Дед Митька и вчера, и тридцать лет назад, и двадцать, и десять — приходил за одним и тем же. Он был старше на двадцать лет сначала Ани, потом "мам Ани" и теперь вот "баб Ани". И любила она его сначала, как дурочка; потом — как одинокая женщина; теперь — просто так. Но поведать вкратце об этом внуку, видимо, не могла.
— Какой он тебе "дед Митька"? Его Никита Гаврилович зовут! — попыталась поправить Степана Громова Анна Свиридовна.
— Чего это он Гаврилович! — искренне удивился Степан: сухопарый дед Митька, и впрямь, славился характером шебутным, а со Стёпкой и вовсе они всегда спорили, ссорились и мирились с воодушевлением и азартом одинаковым с обеих сторон. — Небось, снова жениться хотел?!
— Сказился, Степан! — Анна Свиридовна в растерянности опёрлась обеими мягкими ладошками на стол.
— Уж знаю… хотел… — солидно пробормотал Степан Громов, дуя живот и авторитетно хмуря брови.
Но тут его авторитет был слегка поубавлен подошедшей к гладильному барабану Олечкой Громовой. Олечка уронила ворох белья в корзину приёмника и со смехом попыталась дотянуться одной ещё влажной наволочкой до нахально мучающего бабушку Стёпки:
— Не твоё маленькое поросячье дело!
— Недолёт… — Степану показалось, что наволочка вырвалась из рук матери, дабы настигнуть его, и оттого свой комментарий он издал уже из-под стола.
Убедившись, что укрытие он обрёл вполне надёжное, Степан Громов довершил начатое:
— Знаю, знаю! Жениться хотел! Он всю ночь бабаню под попу пихал, так что дрожала кровать! Вот развалит нам дом, так я ему оженюсь…
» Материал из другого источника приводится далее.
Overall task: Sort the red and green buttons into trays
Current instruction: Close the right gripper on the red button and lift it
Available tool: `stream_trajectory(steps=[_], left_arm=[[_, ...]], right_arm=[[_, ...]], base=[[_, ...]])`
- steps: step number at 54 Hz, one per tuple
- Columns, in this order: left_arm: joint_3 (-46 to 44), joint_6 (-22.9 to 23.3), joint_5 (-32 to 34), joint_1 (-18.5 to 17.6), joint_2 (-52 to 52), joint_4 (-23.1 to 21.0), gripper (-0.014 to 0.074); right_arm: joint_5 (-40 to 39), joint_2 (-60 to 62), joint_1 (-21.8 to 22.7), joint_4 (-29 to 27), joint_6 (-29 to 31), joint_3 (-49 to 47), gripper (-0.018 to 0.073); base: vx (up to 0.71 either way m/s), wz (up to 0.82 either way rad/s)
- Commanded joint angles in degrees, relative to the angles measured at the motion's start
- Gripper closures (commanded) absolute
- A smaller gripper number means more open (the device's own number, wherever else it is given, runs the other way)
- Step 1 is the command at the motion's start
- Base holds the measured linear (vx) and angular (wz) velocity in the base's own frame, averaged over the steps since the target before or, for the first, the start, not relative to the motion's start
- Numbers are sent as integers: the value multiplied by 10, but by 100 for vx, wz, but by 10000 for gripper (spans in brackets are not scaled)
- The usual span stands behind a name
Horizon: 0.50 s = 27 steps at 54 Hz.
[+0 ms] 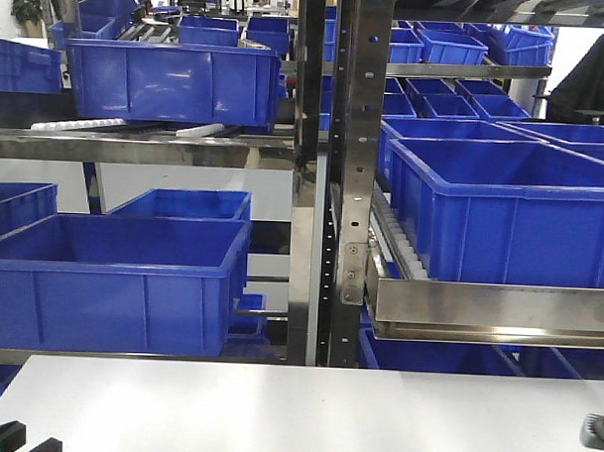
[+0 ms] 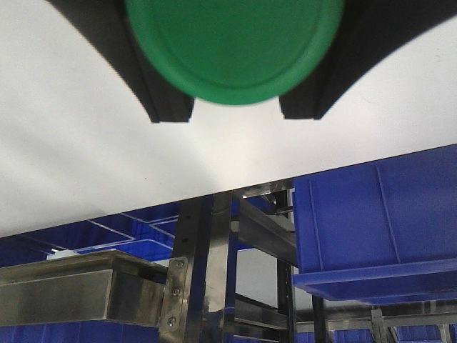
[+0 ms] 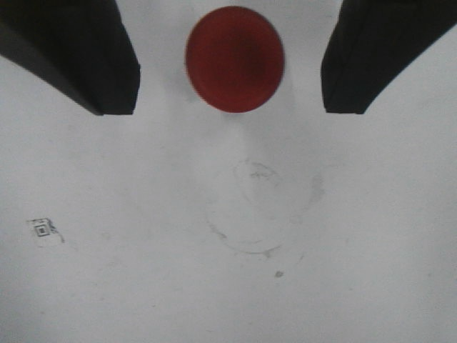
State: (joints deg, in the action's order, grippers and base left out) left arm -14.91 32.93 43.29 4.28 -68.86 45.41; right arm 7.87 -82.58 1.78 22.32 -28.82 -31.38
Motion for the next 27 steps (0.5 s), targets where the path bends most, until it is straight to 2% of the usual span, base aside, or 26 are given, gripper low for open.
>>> stream_trajectory(steps=[1, 8, 16, 27], left_arm=[[-11, 5, 45, 1, 13, -19, 602], [-11, 5, 45, 1, 13, -19, 602], [-11, 5, 45, 1, 13, -19, 602], [-11, 5, 45, 1, 13, -19, 602]], right_arm=[[-31, -2, -5, 12, 8, -16, -15], [-37, -35, 1, 16, 8, -16, -15], [-92, -80, 6, 15, 8, -16, -13], [-116, -141, 6, 15, 7, -16, 37]], base=[[0, 0], [0, 0], [0, 0], [0, 0]])
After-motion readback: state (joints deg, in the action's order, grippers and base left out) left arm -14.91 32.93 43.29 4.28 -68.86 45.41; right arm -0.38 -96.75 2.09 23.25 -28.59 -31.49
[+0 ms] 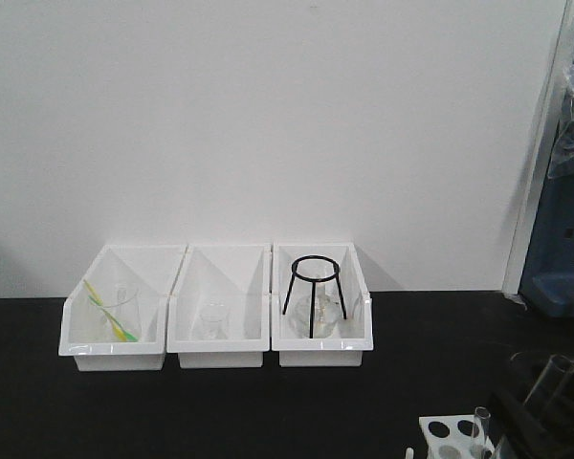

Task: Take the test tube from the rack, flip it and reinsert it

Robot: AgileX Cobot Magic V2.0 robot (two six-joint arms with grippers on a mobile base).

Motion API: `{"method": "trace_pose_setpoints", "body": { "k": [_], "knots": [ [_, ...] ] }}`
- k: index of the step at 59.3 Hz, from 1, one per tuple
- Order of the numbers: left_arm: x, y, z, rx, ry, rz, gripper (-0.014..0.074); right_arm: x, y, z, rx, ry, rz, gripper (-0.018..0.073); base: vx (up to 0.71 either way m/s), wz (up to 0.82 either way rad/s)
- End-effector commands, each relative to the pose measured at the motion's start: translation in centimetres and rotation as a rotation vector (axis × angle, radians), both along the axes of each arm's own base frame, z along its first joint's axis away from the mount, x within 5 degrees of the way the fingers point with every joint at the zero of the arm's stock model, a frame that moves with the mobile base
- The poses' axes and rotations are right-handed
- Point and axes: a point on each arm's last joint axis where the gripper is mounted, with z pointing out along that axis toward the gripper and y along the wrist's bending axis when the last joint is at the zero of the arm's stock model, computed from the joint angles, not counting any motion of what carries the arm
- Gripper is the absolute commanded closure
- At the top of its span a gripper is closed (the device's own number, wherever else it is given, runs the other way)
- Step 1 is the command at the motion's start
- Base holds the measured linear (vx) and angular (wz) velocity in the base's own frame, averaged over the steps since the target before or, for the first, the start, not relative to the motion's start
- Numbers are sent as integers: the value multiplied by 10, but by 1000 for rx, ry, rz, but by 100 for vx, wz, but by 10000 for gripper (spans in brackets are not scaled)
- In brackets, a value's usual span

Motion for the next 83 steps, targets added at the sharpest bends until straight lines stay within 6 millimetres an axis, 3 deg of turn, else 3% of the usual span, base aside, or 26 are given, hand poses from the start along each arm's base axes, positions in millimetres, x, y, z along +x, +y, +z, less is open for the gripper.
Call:
{"method": "trace_pose_setpoints", "body": {
  "k": [1, 47, 64, 83],
  "knots": [
    [0, -1, 7, 3, -88, -11, 603, 7, 2, 14, 39, -143, 19, 568, 0, 0],
    [0, -1, 7, 3, -88, -11, 603, 28, 13, -31, 18, -12, 105, 568, 0, 0],
    [0, -1, 7, 3, -88, -11, 603, 13, 6, -58, 29, 18, 50, 568, 0, 0],
    [0, -1, 7, 3, -88, -11, 603, 12, 6, -61, -1, 19, 53, 568, 0, 0]
  ]
}}
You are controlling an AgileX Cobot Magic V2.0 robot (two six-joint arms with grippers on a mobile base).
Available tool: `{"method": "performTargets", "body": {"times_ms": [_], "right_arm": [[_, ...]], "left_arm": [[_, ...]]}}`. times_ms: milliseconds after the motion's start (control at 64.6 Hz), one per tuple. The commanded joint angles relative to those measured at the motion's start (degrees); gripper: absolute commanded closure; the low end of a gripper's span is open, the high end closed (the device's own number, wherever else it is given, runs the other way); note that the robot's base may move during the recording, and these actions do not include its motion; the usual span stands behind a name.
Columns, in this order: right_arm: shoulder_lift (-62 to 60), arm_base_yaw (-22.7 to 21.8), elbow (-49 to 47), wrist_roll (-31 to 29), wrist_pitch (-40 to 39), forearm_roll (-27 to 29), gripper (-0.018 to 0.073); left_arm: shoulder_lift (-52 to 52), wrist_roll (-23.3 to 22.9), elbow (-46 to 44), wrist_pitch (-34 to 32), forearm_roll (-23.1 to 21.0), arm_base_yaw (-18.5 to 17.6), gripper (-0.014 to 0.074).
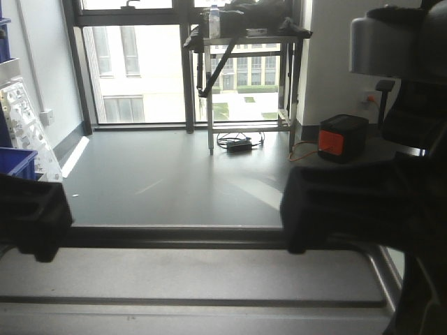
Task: Grab silver tray and stack on right shelf
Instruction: 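Hold the tray in both grippers while the base drives to another shelf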
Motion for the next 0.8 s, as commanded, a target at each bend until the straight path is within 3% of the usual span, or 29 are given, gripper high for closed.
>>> {"method": "performTargets", "body": {"times_ms": [0,789], "right_arm": [[-1.3,-0.1,-1.3,-0.4,2.4,-2.1,0.0501],[-1.3,-0.1,-1.3,-0.4,3.9,-2.1,0.0501]], "left_arm": [[-1.2,-0.3,-1.4,5.0,2.3,-0.1,0.0689],[-1.2,-0.3,-1.4,5.2,2.3,-0.1,0.0689]]}}
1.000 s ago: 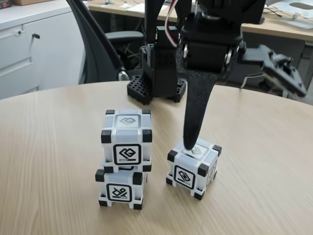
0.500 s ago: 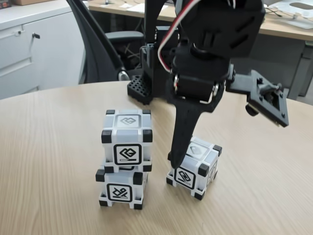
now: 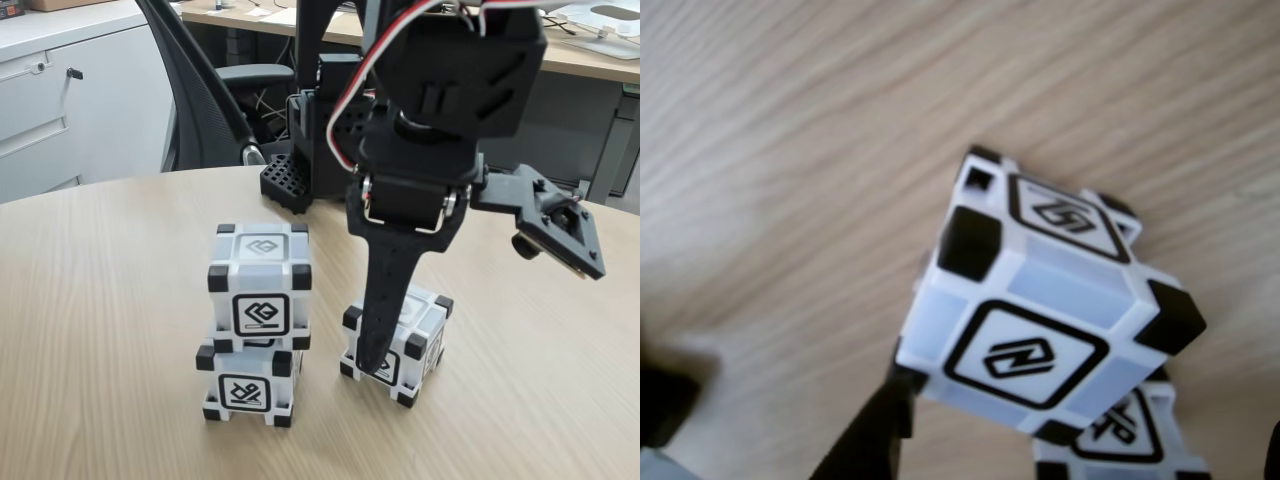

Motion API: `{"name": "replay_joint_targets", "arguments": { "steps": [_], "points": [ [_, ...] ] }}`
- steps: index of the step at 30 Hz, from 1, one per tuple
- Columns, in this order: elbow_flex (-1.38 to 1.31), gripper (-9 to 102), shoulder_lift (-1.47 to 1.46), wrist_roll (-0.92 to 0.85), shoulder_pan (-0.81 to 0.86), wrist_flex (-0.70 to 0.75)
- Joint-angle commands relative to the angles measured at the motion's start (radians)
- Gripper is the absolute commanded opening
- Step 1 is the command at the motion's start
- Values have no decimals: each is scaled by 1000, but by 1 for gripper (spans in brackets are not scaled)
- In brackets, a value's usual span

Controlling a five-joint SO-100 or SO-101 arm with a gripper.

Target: Stack cubes from left to right.

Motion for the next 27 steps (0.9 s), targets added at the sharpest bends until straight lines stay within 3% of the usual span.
{"name": "replay_joint_targets", "arguments": {
  "steps": [1, 12, 27],
  "points": [
    [-21, 37, 5, 18, 9, -31],
    [-8, 38, 17, 106, -8, -71],
    [-12, 39, 28, 92, -9, -57]
  ]
}}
Олечка ещё несколько минут пыталась добыть на свет божий Степана Громова из-под бескрайнего стола, Анна Свиридовна беззвучно тряслась большой грудью над столом в порывах одолевающего смеха, а Наташа стояла рядом с ней и, возможно, смеялась бы тоже, если б не вставшая обворожительно ярко перед внутренним взором картина того, чем там баба Аня занималась с дедом Митькой всю ночь… Наташа только улыбалась и посматривала на заметно покрасневшую Анну Свиридовну.
— Поймаю, сейчас, эту шкоду! — Наташе даже стало жаль немножко бабу Аню, и она проворно нырнула под стол.
В сиреневом полумраке её встретили два настороженных глаза… "Вот крадётся белогвардейский шпион…" , раздался устрашающий шёпот, и настороженные глаза до предела расширились, "… за израненным красным бойцом! . .". "Чего это я — белогвардейский шпион?!" , серьёзно обиделась Наташа тоже почему-то шёпотом в ответ, "Я не буду с тобой, Стёпка, играть! Сам книжку читай!". "Наташенька…" , глаза из настороженных превратились в растерянные, "Я не умею ещё! . . Я хотел тебя в плен взять просто! . . Ну, можно? Пожалуйста…". "Я не белогвардейский шпион тебе!" , всё равно не согласилась Наташа. "А какой?". "Никакой! Я, может быть, простая немецкая девочка!". "Ага!" , Степан Громов с готовностью сменил стратегическую ориентацию, "Немецкий шпион! Пошли в разведку?". "Сам ты шпион! . . Ну, ладно, пошли… А куда?". "Тс-с!" , прошептал Степан громовым шёпотом и лёг на живот, изображая строевого пластуна.
Полз он долго — минуты три. Крашеный деревянный пол под ним поскрипывал в благодарность за эту приличествующую хорошему паркету натирку. Дополз Стёпка до красных тапочек на босу ногу бабы Ани и укусил бабушку за щиколотку.
— Ой, Стёпанька, щекотно! — Анна Свиридовна переступила полными розовыми ногами, складывая простыни на столе.